While the GDP revision came in slightly worse than expected at -5.7% Q1 growth, the main issue facing markets Friday is the potential for an inflationary environment spurred by U.S. Treasury rates increasing. The $2 Trillion of Treasury debt to be auctioned throughout the remainder of the year has frightened bond markets and equity markets alike due to lackluster auctions near the beginning of the cash raising cycle scheduled to pay for U.S. spending in 2009.
Most notable are longer term T-notes such as the 10 yr and 30 yr securities whose rates have risen dramatically due to commitments only from the U.S. Fed to buy $300 billion worth of the paper in a period where foreign sovereigns are less willing to finance the domestic stimulus overhaul. Most concerning is the reported 35% year over year decrease in government revenues in April, which will further pressure interest rates on U.S. debt.

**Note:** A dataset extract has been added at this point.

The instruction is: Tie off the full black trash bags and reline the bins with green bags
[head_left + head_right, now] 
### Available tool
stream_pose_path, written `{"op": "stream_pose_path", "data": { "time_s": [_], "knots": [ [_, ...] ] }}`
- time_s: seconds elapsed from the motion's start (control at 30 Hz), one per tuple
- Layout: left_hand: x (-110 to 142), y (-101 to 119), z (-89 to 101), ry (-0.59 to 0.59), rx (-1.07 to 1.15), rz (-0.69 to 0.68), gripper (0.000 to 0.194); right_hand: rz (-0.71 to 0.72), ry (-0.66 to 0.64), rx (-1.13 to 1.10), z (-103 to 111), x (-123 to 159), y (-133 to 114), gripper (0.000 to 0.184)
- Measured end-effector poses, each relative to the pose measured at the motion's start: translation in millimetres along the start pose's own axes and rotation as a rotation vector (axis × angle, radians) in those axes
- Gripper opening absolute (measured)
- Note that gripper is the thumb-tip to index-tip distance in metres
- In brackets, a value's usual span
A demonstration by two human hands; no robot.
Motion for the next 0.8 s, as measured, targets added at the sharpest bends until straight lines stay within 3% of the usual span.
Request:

It's almost as if the Treasury is a kid who just lost his job and decides to buy a plasma tv to add value to his lifestyle, but doesn't have the credit so gets his dad (the Fed) to co-sign for the debt. The gig might work for a while, causing a great deal of euphoria for the kid in the short run, but when the creditors (other countries) find out that Dad's credit is terrible and his earnings just decreased by 35%, they're going to spike the rates and bankrupt the whole family.
The hope is that we can spark an economic recovery and make up for lost revenues while increasing the growth rate, thus making the world comfortable with their investment and funding our spending. If we don't get that recovery, there will be REAL pain unseen since the 30's.